### ABOUT THIS EXERCISE
What lines of the listing include the string "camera"? Show them all.

### GIVEN DATA
-------

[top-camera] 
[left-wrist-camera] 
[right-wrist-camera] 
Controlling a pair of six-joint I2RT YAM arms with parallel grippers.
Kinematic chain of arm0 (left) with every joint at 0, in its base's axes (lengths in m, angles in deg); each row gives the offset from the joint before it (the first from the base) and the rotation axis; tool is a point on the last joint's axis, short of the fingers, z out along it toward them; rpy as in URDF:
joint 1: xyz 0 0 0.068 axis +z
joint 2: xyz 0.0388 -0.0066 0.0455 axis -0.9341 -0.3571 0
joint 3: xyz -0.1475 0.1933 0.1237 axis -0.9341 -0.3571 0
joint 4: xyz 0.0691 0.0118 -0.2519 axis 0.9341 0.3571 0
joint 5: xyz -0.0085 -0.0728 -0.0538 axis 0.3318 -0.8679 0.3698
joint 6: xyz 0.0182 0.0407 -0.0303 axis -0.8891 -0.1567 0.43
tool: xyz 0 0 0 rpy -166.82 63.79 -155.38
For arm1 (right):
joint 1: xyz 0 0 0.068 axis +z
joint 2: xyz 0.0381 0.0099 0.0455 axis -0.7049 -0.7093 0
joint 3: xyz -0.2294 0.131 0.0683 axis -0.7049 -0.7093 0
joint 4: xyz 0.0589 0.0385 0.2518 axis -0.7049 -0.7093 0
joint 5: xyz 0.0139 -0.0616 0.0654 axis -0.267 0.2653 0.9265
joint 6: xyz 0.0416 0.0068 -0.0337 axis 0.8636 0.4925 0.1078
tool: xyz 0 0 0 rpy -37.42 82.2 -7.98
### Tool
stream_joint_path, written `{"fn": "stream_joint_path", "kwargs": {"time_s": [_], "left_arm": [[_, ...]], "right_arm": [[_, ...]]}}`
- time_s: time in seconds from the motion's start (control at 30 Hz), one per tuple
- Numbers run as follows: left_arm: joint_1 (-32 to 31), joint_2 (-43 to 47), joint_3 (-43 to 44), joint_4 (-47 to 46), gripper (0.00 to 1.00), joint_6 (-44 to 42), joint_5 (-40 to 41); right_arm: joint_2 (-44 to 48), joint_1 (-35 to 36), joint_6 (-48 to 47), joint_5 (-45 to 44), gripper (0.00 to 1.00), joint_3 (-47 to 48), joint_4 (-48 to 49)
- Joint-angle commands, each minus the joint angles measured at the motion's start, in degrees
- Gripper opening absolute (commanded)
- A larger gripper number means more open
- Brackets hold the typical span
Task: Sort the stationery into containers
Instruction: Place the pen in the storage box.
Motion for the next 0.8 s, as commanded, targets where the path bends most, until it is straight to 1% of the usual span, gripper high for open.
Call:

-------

### SOLUTION
[top-camera] 
[left-wrist-camera] 
[right-wrist-camera] 

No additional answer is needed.